[PROBLEM TO WORK ON]
Where a line below includes the word "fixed", copy that line.

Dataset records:
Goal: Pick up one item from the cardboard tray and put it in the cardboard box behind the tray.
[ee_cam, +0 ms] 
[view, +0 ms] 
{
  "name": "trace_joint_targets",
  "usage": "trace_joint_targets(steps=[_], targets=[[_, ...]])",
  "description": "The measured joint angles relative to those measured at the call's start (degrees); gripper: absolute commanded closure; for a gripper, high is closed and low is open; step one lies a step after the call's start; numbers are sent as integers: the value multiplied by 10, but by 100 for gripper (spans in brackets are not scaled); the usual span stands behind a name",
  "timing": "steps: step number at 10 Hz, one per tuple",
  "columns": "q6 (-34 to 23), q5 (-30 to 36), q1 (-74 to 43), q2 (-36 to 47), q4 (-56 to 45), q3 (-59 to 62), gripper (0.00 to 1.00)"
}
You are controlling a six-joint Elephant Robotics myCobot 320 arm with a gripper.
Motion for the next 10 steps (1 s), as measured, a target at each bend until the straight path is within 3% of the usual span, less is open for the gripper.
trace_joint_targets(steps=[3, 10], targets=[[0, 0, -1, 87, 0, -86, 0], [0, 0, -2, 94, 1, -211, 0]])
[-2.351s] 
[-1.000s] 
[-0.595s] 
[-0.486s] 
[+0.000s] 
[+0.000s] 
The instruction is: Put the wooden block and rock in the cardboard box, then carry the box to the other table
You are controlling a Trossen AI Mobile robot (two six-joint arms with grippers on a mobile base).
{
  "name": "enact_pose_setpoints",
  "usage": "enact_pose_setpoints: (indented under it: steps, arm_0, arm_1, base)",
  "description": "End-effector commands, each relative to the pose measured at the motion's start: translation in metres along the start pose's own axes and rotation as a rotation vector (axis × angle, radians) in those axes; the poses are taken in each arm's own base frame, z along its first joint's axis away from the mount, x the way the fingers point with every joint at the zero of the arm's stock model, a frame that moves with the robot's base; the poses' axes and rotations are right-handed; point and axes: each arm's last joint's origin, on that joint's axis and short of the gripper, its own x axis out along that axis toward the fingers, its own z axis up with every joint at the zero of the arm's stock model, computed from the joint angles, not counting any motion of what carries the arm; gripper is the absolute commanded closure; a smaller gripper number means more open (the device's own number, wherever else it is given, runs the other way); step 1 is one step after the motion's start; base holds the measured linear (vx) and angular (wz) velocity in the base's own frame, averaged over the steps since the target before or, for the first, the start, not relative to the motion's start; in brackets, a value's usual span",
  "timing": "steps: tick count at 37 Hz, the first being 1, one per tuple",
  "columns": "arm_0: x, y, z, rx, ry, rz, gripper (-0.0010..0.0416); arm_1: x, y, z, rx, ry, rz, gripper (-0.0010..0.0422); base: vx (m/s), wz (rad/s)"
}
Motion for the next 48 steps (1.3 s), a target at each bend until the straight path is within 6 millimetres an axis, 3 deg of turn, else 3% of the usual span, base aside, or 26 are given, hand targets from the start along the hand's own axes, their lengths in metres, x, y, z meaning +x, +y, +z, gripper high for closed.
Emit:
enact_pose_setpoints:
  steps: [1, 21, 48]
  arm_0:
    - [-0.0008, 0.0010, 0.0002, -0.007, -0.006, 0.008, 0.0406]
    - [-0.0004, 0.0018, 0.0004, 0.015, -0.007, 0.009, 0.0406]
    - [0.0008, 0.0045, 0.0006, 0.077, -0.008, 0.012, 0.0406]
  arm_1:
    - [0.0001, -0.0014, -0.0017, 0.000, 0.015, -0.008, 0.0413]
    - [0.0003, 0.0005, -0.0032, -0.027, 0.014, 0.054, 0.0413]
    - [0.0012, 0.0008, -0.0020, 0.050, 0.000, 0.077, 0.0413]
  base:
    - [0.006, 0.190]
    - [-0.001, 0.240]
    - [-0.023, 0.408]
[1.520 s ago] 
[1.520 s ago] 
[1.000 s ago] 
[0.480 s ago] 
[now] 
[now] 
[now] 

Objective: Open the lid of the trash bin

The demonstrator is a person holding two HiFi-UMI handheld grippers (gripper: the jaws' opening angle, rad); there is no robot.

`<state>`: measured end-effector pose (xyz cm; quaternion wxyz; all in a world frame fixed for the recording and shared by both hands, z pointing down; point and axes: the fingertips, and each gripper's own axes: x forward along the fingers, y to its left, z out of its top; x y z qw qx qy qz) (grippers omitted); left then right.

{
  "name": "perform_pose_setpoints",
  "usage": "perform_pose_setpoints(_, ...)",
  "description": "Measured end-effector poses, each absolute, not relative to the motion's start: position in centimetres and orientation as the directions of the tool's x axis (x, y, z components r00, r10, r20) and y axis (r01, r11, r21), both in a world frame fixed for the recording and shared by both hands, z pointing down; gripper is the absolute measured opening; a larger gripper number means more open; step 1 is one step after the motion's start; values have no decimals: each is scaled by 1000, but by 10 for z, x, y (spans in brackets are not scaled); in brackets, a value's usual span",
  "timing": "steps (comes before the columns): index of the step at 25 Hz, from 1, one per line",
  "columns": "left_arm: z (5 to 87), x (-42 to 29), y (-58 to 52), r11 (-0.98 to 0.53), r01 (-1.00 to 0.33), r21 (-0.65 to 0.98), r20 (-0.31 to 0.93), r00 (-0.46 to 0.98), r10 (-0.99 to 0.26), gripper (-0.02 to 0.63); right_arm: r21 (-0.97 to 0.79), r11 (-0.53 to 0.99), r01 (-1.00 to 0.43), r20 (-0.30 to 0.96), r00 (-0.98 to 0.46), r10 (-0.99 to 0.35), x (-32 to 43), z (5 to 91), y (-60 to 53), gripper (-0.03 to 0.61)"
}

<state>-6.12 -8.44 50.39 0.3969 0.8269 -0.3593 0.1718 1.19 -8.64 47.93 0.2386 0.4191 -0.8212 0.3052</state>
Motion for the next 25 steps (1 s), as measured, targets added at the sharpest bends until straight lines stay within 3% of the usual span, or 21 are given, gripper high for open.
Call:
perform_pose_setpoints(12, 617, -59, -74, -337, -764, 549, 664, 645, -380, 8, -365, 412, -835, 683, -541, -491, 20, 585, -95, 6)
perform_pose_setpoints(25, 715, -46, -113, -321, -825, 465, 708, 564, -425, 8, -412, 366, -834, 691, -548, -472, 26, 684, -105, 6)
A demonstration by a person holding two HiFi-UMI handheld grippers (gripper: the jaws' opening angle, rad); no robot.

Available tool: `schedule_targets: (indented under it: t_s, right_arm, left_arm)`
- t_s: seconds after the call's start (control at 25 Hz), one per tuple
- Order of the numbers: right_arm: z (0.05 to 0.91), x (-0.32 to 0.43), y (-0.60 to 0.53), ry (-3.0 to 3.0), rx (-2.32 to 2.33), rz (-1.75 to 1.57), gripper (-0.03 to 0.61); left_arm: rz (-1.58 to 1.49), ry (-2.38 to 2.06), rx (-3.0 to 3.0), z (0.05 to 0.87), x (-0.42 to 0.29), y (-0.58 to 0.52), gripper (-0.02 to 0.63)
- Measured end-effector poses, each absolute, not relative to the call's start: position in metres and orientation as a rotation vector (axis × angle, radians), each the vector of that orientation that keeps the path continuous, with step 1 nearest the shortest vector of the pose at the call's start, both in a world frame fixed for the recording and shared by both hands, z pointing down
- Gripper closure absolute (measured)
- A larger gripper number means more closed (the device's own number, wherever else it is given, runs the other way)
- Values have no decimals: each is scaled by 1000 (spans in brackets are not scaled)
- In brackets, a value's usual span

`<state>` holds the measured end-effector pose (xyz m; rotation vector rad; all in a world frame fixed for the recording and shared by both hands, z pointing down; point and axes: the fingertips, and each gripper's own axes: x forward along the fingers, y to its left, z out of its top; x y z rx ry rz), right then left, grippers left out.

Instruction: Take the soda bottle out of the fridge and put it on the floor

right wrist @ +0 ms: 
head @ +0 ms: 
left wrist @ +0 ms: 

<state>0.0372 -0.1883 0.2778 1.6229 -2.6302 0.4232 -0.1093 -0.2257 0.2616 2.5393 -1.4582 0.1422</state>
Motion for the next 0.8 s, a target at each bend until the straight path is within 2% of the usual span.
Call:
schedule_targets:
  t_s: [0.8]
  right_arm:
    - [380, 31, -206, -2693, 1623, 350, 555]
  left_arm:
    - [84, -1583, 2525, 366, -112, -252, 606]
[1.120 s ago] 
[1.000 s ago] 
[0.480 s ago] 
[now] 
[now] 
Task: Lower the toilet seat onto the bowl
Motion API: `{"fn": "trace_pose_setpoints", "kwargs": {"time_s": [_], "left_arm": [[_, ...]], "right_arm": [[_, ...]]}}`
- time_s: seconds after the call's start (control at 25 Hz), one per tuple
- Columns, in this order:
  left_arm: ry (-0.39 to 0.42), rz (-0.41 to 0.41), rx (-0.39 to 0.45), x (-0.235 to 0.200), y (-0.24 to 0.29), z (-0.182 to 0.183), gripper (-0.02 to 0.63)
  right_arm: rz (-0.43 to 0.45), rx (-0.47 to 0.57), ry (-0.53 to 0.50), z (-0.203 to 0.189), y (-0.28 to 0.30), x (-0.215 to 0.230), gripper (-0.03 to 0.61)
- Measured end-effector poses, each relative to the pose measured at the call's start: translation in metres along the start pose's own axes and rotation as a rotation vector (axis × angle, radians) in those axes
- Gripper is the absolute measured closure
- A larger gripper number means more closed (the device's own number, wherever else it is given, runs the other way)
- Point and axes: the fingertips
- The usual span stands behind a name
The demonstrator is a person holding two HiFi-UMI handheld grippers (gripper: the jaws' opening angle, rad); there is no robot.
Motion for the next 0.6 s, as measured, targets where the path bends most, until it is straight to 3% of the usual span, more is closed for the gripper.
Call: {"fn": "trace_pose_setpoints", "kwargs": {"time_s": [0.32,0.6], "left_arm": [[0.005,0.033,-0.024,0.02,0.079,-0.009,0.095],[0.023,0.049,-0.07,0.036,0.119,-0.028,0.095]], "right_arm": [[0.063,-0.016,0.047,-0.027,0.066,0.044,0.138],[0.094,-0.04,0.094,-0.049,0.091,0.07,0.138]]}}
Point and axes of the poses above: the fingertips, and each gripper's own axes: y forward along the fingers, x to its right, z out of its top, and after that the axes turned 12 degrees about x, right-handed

[WRITTEN SOLUTION]
`<state>`: measured end-effector pose (xyz cm; quaternion wxyz; all in a world frame fixed for the recording and shared by both hands, z pointing down; point and axes: the fingertips, and each gripper's own axes: x forward along the fingers, y to its left, z out of its top; x y z qw qx qy qz) (grippers omitted); left then right.
  "description": "Measured end-effector poses, each absolute, not relative to the motion's start: position in centimetres and orientation as the directions of the tool's x axis (x, y, z components r00, r10, r20) and y axis (r01, r11, r21), both in a world frame fixed for the recording and shared by both hands, z pointing down; gripper is the absolute measured opening; a larger gripper number means more open; step 1 is one step after the motion's start; values have no decimals: each is scaled by 1000, but by 10 for z, x, y (spans in brackets are not scaled); in brackets, a value's usual span",
- Measured end-effector poses, each absolute, not relative to the call's start: position in metres and orientation as a rotation vector (axis × angle, radians), each the vector of that orientation that keeps the path continuous, with step 1 nearest the shortest vector of the pose at the call's start, both in a world frame fixed for the recording and shared by both hands, z pointing down
`<state>` holds the measured end-effector pose (xyz m; rotation vector rad; all in a world frame fixed for the recording and shared by both hands, z pointing down; point and axes: the fingertips, and each gripper's own axes: x forward along the fingers, y to its left, z out of its top; x y z rx ry rz), right then left, grippers left out.

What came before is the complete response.